Not to worry, not checking out anytime soon, just reminding myself how fragile life can be. The last thing I want to do is hurt anyone; therefore, I think it’s best for me to respond in the abstract and not name names.

What if you knew that you were going to die and you had 24 hours or less left to live? Would you want to be surrounded by those you love? Would you run away and hide from everyone? Would you tell people you cared about? Would you share things you have been holding back? Would you look back at memories? Would you end your life sooner in order to control the situation?

These are the kinds of questions I ask myself when considering just how finite life is.  And by the way, the questions come up occasionally, not every day. There are statistics that guide us when we consider our lifespan. There are formulas based on how long your parents lived. Then there are calculations based on lifestyle. Genetics sometimes come into play. However, an accident may make all of those theories insignificant and irrelevant.

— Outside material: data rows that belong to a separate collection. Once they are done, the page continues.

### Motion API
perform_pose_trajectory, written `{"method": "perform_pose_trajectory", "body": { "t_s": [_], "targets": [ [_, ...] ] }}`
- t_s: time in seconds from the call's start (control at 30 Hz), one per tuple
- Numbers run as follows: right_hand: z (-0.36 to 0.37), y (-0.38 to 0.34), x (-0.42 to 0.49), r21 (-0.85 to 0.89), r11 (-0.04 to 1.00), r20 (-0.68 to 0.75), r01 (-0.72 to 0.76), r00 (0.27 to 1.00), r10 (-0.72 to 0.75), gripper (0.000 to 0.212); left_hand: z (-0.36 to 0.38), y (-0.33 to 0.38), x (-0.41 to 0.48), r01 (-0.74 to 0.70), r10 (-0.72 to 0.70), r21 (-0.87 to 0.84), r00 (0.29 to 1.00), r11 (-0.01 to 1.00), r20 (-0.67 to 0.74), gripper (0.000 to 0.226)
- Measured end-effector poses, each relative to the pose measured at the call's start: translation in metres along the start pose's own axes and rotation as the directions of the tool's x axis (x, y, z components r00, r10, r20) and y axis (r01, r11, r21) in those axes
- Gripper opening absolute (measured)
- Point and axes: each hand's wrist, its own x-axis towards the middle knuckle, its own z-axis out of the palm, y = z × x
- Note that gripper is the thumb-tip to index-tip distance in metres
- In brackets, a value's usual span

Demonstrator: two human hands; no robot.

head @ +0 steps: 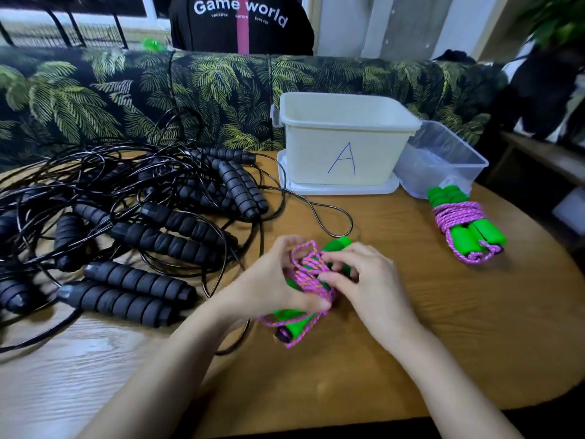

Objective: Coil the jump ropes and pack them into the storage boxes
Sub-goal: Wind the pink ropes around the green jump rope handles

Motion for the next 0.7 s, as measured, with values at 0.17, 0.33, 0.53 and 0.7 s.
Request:
{"method": "perform_pose_trajectory", "body": {
  "t_s": [0.17, 0.33, 0.53, 0.7],
  "targets": [
    [-0.006, -0.022, -0.013, -0.055, 0.999, 0.039, 0.004, 0.999, -0.002, 0.013, 0.001, -0.007, -0.014, -0.037, 0.027, 0.151, 0.997, 0.988, 0.068, 0.089],
    [-0.005, -0.031, -0.027, -0.093, 0.995, -0.100, 0.035, 0.994, -0.044, 0.015, -0.012, -0.005, -0.023, -0.064, 0.022, 0.256, 0.986, 0.964, 0.164, 0.097],
    [-0.007, -0.016, -0.037, -0.174, 0.982, -0.141, -0.080, 0.988, 0.056, 0.018, -0.031, 0.002, -0.030, -0.061, -0.024, 0.403, 0.979, 0.913, 0.203, 0.081],
    [-0.002, -0.011, -0.035, -0.214, 0.970, -0.062, -0.116, 0.993, 0.105, 0.023, -0.008, 0.020, -0.040, -0.106, 0.037, 0.660, 0.992, 0.744, 0.117, 0.070]
  ]
}}
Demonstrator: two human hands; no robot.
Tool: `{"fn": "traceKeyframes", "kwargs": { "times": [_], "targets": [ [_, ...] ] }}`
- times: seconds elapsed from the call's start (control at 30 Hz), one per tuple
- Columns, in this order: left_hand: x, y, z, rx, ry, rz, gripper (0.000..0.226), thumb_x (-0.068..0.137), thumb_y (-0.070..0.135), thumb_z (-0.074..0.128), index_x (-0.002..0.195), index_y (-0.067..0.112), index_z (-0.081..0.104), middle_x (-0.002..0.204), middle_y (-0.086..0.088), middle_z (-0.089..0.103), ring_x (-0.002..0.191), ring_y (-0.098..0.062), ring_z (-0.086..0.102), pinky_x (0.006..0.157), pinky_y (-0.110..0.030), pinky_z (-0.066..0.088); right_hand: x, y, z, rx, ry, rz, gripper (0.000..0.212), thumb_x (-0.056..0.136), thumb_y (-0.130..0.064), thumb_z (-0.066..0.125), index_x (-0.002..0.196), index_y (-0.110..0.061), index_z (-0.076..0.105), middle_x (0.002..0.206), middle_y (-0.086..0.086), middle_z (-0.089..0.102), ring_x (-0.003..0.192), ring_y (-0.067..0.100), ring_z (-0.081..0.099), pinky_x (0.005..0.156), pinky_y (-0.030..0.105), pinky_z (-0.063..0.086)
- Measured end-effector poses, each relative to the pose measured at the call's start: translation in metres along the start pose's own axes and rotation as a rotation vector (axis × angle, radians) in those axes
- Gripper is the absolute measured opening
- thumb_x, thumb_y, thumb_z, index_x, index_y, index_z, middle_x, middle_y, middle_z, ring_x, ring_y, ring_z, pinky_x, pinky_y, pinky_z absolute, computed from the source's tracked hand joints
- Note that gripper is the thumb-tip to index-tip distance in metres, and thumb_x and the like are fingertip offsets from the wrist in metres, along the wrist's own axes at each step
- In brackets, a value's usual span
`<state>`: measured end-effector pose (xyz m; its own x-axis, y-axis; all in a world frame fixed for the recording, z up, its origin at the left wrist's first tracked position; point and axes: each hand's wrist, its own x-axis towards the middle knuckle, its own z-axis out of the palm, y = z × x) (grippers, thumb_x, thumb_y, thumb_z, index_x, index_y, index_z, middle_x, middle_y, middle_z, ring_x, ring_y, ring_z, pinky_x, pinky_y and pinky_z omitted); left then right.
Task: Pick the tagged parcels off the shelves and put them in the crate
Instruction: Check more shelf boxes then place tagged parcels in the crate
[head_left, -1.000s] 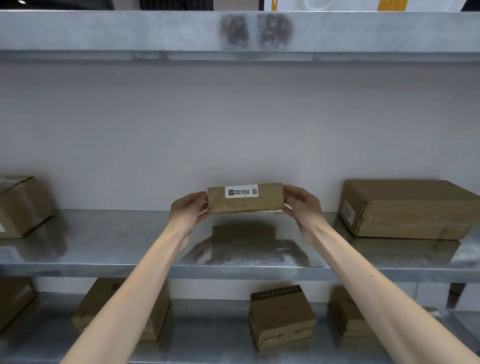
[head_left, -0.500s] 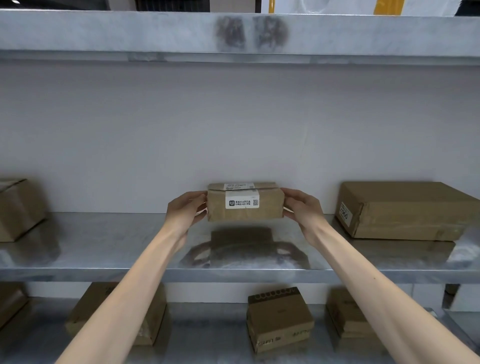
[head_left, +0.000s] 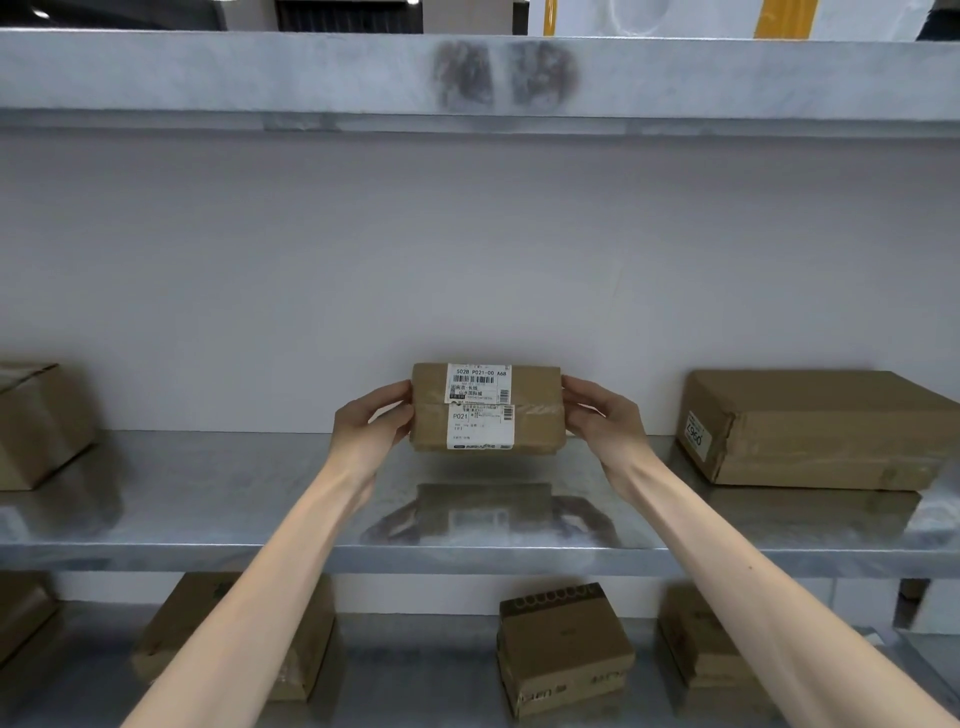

I had a pretty bad accident a couple of years ago that made me question life, death and how I feel about both. Up until the accident, I was fairly certain that I would grow old and cranky. If I’m going to be honest, I have to say I’m well on my way.

I attended a dinner party a few days ago and raised my blog topic for this week. It’s interesting to hear what people have to say in a relaxed social setting. I don’t usually share my own thoughts until after I’ve heard from others. As with any difficult subject, some people prefer to avoid the matter altogether and this time was no different. One of the things I love about people is how very unique we all are. It’s for this reason that I try my best not to judge. Our prospective can be polar opposite based on things like upbringing, religious beliefs, the truth we hold on to, and so forth. I would be untruthful if I didn’t admit to feeling strongly about my own beliefs; the power of personal conviction is essential for many reasons. Keeping that in mind, I don’t claim to be right, but I do think that what I am espousing is true for me; sometimes, that’s all that truly matters.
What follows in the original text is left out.